Dünya'nın hayatında yedinci yaşından sonra büyük bir değişim olmadı.
Rafındaki kitaplar o gece mekanik sesler arasında değişti. Artık daha kalın ve daha az resimleri olan kitapları vardı. Kitapların sayısı da artmıştı. Dünya klasikleri yazan bir rafı vardı artık.

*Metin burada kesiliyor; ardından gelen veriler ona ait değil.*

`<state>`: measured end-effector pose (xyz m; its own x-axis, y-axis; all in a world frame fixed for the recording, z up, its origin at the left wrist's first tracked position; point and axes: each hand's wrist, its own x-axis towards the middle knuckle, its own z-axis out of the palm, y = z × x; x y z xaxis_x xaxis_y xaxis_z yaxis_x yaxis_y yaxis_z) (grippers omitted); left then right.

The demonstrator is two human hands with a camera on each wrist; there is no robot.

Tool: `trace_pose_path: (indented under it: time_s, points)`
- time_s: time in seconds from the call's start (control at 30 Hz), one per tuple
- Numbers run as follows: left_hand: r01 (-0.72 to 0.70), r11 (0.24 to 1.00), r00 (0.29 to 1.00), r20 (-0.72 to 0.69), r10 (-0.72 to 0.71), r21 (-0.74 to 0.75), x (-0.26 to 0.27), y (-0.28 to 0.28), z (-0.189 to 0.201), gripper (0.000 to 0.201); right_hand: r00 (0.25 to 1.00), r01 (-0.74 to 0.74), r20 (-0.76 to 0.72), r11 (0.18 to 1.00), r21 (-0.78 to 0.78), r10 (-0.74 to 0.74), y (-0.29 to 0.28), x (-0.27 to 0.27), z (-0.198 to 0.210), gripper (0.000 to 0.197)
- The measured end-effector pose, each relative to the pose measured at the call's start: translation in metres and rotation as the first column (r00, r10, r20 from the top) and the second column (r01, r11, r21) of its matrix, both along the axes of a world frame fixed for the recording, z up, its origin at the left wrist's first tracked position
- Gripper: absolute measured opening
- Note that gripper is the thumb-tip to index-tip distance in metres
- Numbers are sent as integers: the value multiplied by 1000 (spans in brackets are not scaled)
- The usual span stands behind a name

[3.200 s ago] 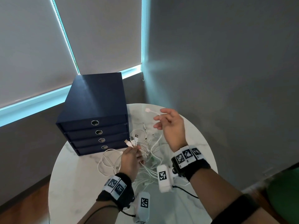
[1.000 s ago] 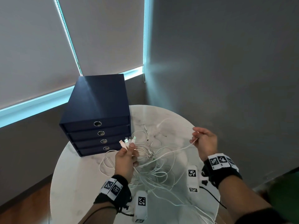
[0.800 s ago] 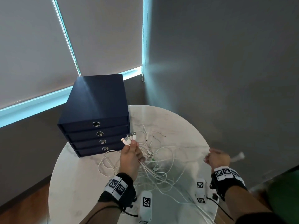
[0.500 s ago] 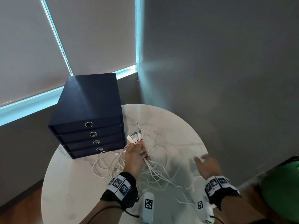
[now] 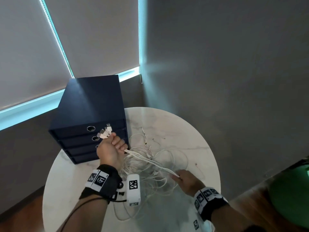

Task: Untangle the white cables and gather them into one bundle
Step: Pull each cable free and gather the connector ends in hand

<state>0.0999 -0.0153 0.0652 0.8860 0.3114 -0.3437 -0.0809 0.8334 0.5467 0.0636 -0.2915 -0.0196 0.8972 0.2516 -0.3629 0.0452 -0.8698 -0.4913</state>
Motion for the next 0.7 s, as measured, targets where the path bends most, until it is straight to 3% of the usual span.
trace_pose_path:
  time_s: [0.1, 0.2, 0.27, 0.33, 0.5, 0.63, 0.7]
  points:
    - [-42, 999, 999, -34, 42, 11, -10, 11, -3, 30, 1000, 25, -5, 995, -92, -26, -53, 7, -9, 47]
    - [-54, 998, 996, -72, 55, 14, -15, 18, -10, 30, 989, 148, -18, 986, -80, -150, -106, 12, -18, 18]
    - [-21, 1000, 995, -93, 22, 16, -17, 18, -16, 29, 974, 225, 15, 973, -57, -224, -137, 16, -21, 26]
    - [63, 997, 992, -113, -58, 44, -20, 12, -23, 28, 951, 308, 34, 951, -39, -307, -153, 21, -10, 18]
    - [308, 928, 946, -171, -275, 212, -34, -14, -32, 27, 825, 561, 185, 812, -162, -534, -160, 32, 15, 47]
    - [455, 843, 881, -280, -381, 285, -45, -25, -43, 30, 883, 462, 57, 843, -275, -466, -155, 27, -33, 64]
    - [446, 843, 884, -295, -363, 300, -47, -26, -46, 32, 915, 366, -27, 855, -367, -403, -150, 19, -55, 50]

Küçük Prens kitabı artık rafta değildi. Bu değişikliği çok sevmese de başka kitapları mutlaka severdi.
Altında uzay tarihi hakkında bilgiler. Eskiden sadece iki rafı olurdu ama şimdi yeni bir raf vardı. Tarih. Ama ne tarihiydi ki?

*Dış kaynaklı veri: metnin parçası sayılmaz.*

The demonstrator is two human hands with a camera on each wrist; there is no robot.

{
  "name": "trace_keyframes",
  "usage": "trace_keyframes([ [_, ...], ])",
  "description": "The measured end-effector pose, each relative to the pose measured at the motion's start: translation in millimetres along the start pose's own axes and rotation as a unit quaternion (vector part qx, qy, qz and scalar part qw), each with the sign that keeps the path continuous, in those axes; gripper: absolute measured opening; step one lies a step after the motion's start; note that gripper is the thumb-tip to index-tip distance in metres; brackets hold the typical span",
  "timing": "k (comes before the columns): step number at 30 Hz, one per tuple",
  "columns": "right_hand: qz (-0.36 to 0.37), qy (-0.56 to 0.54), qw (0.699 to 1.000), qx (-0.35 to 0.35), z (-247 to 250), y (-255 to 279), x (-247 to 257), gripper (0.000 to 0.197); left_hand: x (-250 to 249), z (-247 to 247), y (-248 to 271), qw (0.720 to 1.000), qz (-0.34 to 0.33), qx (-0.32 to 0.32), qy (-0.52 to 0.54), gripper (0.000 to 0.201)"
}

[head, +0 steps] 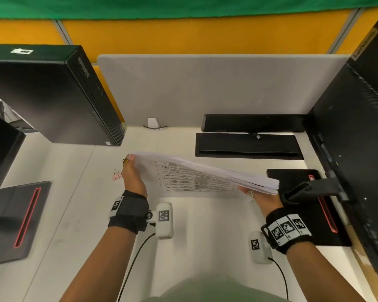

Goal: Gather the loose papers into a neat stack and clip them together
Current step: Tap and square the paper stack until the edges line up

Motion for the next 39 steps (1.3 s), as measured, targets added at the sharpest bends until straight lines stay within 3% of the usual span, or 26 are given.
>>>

"Yarın bakarım." dedi. "Uyku vaktim geldi. Zaten Androda yatağımı hazırlamıştır."
Uykusunda tatsız bir rüya gördü. Galiba buna kabus diyorlardı. Sık görmezdi kabusları ama bunları görmeyi hiç sevmemişti. Kabusundan uyanınca her zaman olduğu gibi otomatik olarak ninninin başlamasını bekledi. Uyurken pek çok cihaz onun sağlığını kontrol ederdi. Uyanınca da algılarlardı. Huzursuz hissetmişti.
"Andro ninni neden başlamadı?" diye sordu.
Hoparlörden bir ses geldi.
"Ninniler müzik listesinden kaldırılmış durumda. T uzay ajansı, D1 projesi 2. Kısım kapsamında artık dinlemek istediğiniz taktirde Klasik parçalar çalacaktır."
Bu ses Andro'nun değildi. Andronun sesi hep sıcak ve tatlı olurdu.
Bu mekanik seste neyin nesiydi? 2. Kısım ne anlama geliyordu. Yatağında doğruldu.
"Andro nerede?" bir süre sesislik oldu.
"Eski ses kayıtları tarandı. Andro yani 125, 7 yıllık program hayatını doldurdu. Daha iyi bir hizmet için önümüzdeki 7 yıl sizin asistanınız olarak ben sizin hizmetinizde olacağım. Bana 126 olarak seslenebilirsin. Ya da dilersen sadece asistan da yeterli olacaktır D1"
Dünya düşüncelere gömüldü. Artık androsu olmayacaktı yani.
"Sen Andronun kardeşi misin? O 125 ile sen kardeşi 126 misin? O yüzden mi adın bu?"
Mekanik sesten cevap geldi.
"Ben asistan 125'nın bir üst sürümüyüm. Yapay zekalar insan değillerdir. Kan bağı, kardeş gibi kavramlar bizde yoktur. Saat 12yi geçiyor. Sağlıklı bir uyku için uyuman gerek."
Soğuk bir sesle tamam dedi ve yatağına uzandı. Bu beklenmedik değişim onu çok incitmişti.
Tekrar uykuya daldı. Bu gece pek mutlu rüyalar görmeyecek gibiydi.
Sabah kalktığında onu karşılayanın Andro değil 126 olmuştu. Bir kabus olmasını çok isterdi.
Çok huzursuz hissetmişti. Kahvaltı sonrası kitapları kurcalamaya başladı.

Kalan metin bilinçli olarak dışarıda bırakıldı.